Of the lines below, write out exactly those from the line with "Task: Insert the" through the line with "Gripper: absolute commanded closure", both included, and skip the rest.

○ ○ ○

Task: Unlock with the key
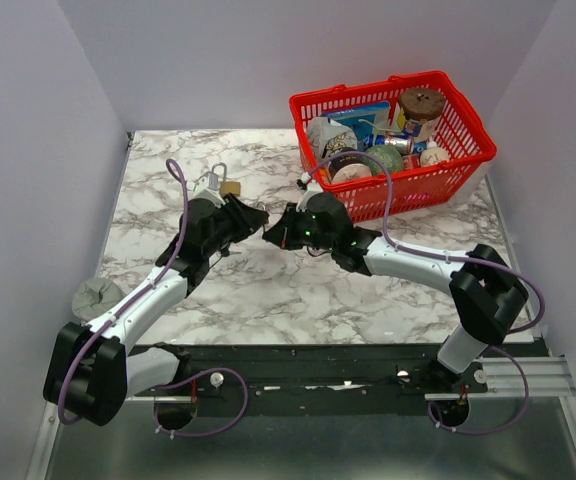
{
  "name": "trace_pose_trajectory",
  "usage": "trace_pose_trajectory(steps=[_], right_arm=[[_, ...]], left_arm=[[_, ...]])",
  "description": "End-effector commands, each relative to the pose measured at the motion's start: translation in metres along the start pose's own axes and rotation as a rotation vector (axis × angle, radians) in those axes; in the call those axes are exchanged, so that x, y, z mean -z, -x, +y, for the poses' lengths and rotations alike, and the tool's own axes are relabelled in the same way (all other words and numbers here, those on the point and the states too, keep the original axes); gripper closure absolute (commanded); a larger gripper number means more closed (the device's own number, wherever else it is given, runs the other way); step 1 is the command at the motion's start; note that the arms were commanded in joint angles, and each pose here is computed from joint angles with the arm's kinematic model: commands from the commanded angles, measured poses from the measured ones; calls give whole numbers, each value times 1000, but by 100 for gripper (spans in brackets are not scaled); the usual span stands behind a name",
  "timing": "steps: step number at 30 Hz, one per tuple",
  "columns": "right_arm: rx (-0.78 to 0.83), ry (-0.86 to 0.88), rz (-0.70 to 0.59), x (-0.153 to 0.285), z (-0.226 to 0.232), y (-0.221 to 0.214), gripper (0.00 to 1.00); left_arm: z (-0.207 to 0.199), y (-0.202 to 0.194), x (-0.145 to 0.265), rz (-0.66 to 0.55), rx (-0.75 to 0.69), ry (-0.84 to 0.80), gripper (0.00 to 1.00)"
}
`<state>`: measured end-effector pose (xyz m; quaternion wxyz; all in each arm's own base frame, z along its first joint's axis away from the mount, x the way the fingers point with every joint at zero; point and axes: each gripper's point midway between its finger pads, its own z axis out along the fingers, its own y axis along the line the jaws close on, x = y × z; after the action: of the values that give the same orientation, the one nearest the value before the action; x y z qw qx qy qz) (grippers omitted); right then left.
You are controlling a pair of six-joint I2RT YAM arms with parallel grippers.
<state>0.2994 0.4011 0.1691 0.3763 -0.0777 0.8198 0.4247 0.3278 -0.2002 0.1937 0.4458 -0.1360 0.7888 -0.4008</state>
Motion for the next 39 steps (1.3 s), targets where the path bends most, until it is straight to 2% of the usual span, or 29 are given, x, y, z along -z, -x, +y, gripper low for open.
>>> trace_pose_trajectory(steps=[1, 15, 29, 39], right_arm=[[27, -47, -179, -9, -2, 52, 99], [46, -104, -237, -4, -15, 73, 99], [40, -46, -292, 1, 4, 93, 99], [37, -63, -323, 11, -4, 106, 99]], left_arm=[[-3, -22, 5, 81, 18, -30, 100], [-4, -30, 4, 98, -26, -13, 100], [-1, -44, 0, 126, -70, 16, 100], [-4, -49, 0, 140, -87, 3, 100]])
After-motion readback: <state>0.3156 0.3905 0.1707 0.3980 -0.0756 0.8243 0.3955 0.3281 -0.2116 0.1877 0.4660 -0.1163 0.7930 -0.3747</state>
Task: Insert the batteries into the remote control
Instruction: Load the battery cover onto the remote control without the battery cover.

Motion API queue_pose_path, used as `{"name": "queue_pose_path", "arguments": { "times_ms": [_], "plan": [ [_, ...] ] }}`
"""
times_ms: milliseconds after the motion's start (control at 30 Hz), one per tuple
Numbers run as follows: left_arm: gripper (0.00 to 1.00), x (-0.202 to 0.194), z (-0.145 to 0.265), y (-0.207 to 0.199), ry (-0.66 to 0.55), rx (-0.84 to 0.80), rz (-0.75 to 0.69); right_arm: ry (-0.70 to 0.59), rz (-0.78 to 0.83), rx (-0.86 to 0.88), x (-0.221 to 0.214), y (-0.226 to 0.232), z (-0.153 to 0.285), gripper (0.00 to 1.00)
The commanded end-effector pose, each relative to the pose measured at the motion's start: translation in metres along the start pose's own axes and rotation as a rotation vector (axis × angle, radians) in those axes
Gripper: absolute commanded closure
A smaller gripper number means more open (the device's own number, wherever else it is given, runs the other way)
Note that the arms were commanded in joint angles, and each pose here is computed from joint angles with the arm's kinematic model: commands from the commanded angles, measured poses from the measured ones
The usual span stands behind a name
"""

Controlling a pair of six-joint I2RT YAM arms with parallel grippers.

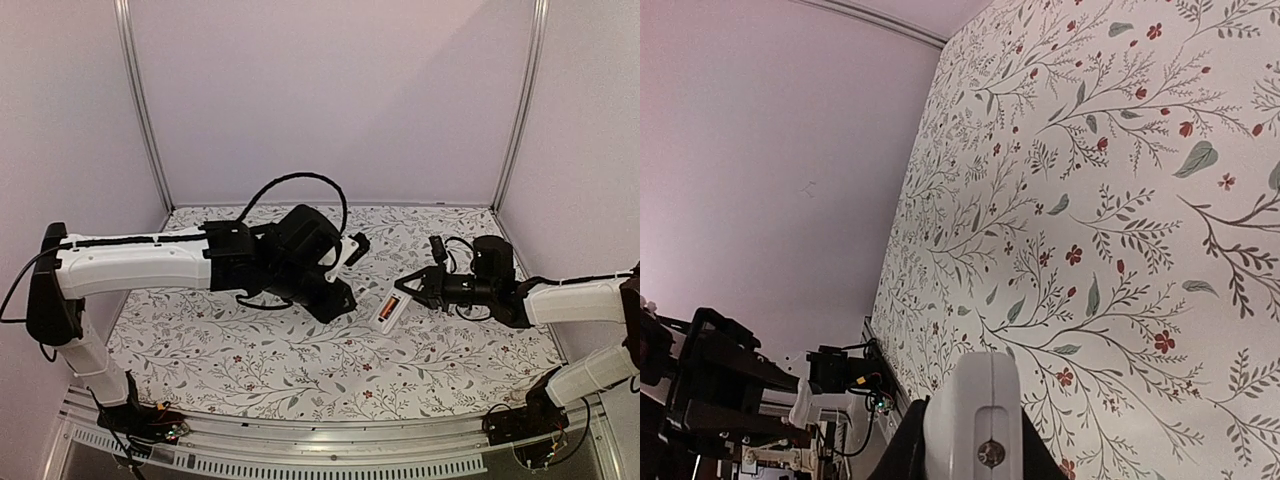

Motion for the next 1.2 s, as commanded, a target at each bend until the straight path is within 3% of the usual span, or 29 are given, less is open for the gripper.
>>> {"name": "queue_pose_path", "arguments": {
  "times_ms": [0, 500, 1167],
  "plan": [
    [0.77, 0.003, -0.002, -0.017, 0.029, -0.075, -0.017, -0.038, 0.012, 0.062, -0.001, 0.009, -0.01, 1.0],
    [0.77, 0.006, -0.03, -0.027, 0.096, 0.005, -0.084, -0.033, 0.005, 0.072, -0.011, 0.022, -0.022, 1.0],
    [0.77, 0.007, -0.047, -0.017, 0.138, 0.085, -0.063, -0.035, 0.005, 0.111, -0.015, 0.032, -0.02, 1.0]
  ]
}}
Point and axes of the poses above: each gripper's point midway between its finger pads, its own z axis back along the fingers, its own y axis along the line the jaws close on, x = y × z, the point moved 7 cm from there along z, back along the fingers, and after that the axes turned 3 degrees about -z, right-handed, at the moved point
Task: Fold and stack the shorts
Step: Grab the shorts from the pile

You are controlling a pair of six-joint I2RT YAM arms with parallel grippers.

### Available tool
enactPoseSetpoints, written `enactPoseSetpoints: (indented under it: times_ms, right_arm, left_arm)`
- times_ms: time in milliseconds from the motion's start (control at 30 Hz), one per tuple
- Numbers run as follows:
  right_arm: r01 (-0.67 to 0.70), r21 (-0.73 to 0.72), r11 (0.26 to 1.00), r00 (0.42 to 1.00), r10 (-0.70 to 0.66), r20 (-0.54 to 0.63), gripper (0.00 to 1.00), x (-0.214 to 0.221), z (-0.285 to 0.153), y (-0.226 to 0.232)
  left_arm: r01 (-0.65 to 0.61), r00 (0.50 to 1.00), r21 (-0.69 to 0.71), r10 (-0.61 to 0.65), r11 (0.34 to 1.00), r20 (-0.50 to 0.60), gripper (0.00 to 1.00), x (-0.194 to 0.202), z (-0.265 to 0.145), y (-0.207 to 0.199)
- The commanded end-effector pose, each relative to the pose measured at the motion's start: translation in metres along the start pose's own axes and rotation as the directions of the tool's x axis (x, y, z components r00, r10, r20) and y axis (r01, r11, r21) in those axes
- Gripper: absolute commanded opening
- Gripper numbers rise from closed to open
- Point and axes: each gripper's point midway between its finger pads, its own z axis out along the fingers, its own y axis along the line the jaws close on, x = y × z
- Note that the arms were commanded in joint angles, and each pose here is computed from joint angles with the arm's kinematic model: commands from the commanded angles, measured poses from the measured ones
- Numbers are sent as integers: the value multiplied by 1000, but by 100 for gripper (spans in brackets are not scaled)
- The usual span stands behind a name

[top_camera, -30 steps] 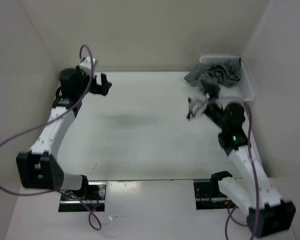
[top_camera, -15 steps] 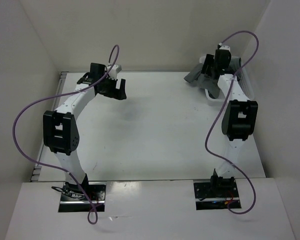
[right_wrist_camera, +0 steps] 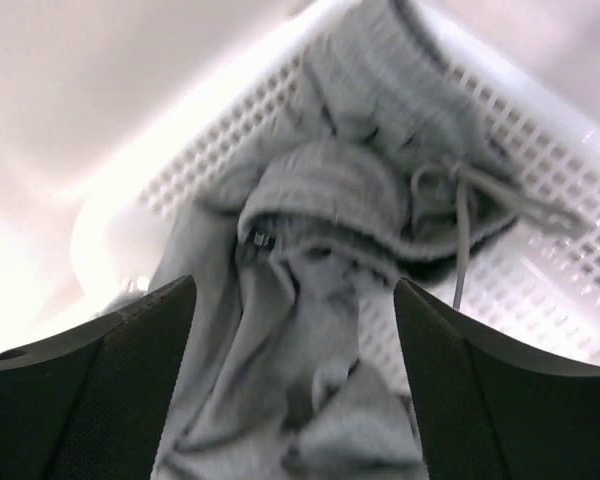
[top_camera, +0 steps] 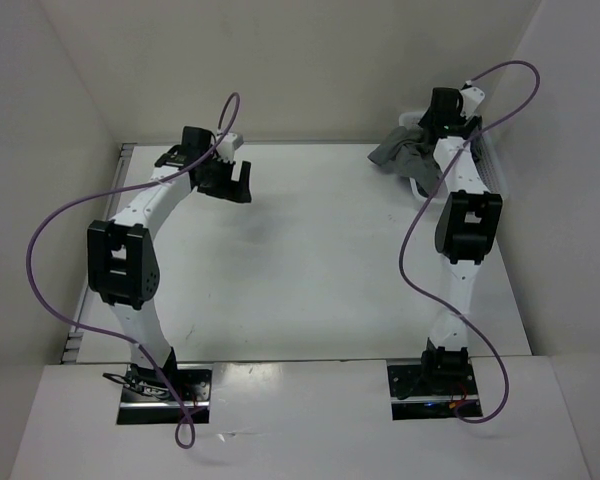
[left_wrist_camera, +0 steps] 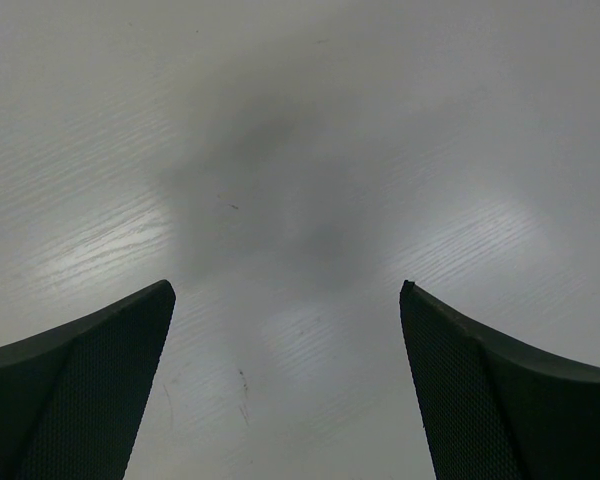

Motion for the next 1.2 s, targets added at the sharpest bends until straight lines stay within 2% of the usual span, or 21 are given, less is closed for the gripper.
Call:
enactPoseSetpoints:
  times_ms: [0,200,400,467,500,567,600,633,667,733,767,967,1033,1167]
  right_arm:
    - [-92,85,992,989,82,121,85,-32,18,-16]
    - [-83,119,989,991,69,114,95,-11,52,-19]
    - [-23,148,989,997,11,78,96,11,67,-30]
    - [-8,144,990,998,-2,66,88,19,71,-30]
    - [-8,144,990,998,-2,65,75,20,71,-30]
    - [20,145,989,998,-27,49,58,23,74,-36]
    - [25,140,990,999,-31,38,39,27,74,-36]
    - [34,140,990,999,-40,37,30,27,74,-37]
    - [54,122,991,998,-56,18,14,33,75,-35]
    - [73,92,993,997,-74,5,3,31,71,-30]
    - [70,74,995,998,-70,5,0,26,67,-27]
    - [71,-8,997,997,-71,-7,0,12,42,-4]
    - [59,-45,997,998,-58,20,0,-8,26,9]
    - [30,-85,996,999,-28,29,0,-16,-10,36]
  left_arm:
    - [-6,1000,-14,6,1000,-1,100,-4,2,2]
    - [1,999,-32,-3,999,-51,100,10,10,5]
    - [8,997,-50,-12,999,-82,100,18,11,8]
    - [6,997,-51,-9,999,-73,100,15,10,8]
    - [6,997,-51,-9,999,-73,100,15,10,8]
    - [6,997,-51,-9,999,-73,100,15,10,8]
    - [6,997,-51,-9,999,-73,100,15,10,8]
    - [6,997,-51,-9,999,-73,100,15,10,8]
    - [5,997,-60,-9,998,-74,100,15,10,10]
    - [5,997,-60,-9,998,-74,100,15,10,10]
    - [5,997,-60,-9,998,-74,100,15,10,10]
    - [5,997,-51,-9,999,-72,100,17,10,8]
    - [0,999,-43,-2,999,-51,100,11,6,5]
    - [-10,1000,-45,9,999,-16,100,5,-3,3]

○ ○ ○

Reply to the exercise:
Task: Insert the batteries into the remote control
Instruction: Load the battery cover onto the remote control without the battery cover.

Motion API queue_pose_path, used as `{"name": "queue_pose_path", "arguments": { "times_ms": [_], "plan": [ [_, ...] ] }}`
"""
times_ms: milliseconds after the motion's start (control at 30 Hz), one per tuple
Numbers run as follows: left_arm: gripper (0.00 to 1.00), x (-0.202 to 0.194), z (-0.145 to 0.265), y (-0.207 to 0.199), ry (-0.66 to 0.55), rx (-0.84 to 0.80), rz (-0.75 to 0.69); right_arm: ry (-0.70 to 0.59), rz (-0.78 to 0.83), rx (-0.86 to 0.88), x (-0.221 to 0.214), y (-0.226 to 0.232), z (-0.153 to 0.285), gripper (0.00 to 1.00)
The commanded end-effector pose, each relative to the pose measured at the motion's start: translation in metres along the start pose's own axes and rotation as a rotation vector (axis × angle, radians) in those axes
Gripper: absolute commanded closure

The response is now finished.